■ **Information shown**
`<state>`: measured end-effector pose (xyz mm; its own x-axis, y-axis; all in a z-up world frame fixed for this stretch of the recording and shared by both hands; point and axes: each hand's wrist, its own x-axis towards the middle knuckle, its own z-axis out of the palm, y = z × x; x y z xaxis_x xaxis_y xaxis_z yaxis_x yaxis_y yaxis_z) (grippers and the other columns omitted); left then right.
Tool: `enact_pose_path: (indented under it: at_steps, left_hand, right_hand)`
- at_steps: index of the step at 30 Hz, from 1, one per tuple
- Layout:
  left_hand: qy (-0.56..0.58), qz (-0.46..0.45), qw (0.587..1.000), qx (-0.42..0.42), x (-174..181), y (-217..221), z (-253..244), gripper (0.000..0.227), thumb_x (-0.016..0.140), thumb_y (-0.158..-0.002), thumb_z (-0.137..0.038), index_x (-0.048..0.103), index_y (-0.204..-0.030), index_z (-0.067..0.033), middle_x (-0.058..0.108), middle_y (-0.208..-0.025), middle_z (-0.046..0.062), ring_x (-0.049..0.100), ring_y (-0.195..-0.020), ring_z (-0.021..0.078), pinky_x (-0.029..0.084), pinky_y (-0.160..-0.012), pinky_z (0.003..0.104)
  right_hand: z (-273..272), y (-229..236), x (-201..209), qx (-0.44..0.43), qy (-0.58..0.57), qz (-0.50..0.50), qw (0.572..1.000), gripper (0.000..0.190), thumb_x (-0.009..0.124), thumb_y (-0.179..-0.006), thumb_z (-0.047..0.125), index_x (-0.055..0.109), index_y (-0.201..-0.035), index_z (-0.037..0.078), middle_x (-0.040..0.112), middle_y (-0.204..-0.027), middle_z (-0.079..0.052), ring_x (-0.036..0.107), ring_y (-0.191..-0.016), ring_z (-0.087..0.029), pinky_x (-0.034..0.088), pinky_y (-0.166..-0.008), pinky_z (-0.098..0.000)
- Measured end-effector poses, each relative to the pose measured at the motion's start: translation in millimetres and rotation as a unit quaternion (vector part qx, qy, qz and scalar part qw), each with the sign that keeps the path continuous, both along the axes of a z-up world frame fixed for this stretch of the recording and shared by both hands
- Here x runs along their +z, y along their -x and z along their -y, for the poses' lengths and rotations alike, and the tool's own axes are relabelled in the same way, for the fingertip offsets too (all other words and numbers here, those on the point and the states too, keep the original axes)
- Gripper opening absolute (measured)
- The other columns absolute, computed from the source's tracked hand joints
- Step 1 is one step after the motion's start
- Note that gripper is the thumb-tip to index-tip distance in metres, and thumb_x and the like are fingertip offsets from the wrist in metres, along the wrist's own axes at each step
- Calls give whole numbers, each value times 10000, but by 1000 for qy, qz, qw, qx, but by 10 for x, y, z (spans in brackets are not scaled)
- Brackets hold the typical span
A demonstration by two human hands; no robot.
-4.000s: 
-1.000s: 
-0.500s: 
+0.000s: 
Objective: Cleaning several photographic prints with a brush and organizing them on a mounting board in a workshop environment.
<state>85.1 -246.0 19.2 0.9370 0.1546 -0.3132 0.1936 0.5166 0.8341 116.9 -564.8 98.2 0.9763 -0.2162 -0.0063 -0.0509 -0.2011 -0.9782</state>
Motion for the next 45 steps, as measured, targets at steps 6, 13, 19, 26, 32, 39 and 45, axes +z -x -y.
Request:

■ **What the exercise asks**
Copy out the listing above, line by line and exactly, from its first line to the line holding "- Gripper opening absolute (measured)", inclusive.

■ **Task answer**
`<state>`: measured end-effector pose (xyz mm; its own x-axis, y-axis; all in a z-up world frame fixed for this stretch of the recording and shared by both hands; point and axes: each hand's wrist, its own x-axis towards the middle knuckle, its own z-axis out of the palm, y = z × x; x y z xaxis_x xaxis_y xaxis_z yaxis_x yaxis_y yaxis_z) (grippers and the other columns omitted); left then right.
Tool: `enact_pose_path: (indented under it: at_steps, left_hand, right_hand)`
- at_steps: index of the step at 30 Hz, from 1, one per tuple
- Layout:
  left_hand: qy (-0.56..0.58), qz (-0.46..0.45), qw (0.587..1.000), qx (-0.42..0.42), x (-174..181), y (-217..221), z (-253..244), gripper (0.000..0.227), thumb_x (-0.016..0.140), thumb_y (-0.158..-0.002), thumb_z (-0.137..0.038), index_x (-0.048..0.103), index_y (-0.204..-0.030), index_z (-0.067..0.033), middle_x (-0.058..0.108), middle_y (-0.208..-0.025), middle_z (-0.046..0.062), ring_x (-0.049..0.100), ring_y (-0.195..-0.020), ring_z (-0.021..0.078), pinky_x (-0.029..0.084), pinky_y (-0.160..-0.012), pinky_z (0.003..0.104)
  right_hand: z (-273..272), y (-229..236), x (-201..209), qx (-0.44..0.43), qy (-0.58..0.57), qz (-0.50..0.50), qw (0.572..1.000), gripper (0.000..0.190), thumb_x (-0.009..0.124), thumb_y (-0.179..-0.006), thumb_z (-0.047..0.125), index_x (-0.055..0.109), index_y (-0.201..-0.035), index_z (-0.037..0.078), middle_x (-0.040..0.112), middle_y (-0.204..-0.027), middle_z (-0.079..0.052), ring_x (-0.036..0.107), ring_y (-0.191..-0.016), ring_z (-0.087..0.029), pinky_x (-0.034..0.088), pinky_y (-0.166..-0.008), pinky_z (-0.098..0.000)
- Measured end-effector poses, each relative to the pose measured at the motion's start: translation in millimetres and rotation as a unit quaternion (vector part qx, qy, qz and scalar part qw), each with the sign that keeps the path continuous, both along the axes of a z-up world frame fixed for this stretch of the recording and shared by both hands
- Here x runs along their +z, y along their -x and z along their -y, for the poses' lengths and rotations alike, and the tool's own axes are relabelled in the same way, for the fingertip offsets too (all other words and numbers here, those on the point and the states too, keep the original axes)
- Gripper opening absolute (measured)

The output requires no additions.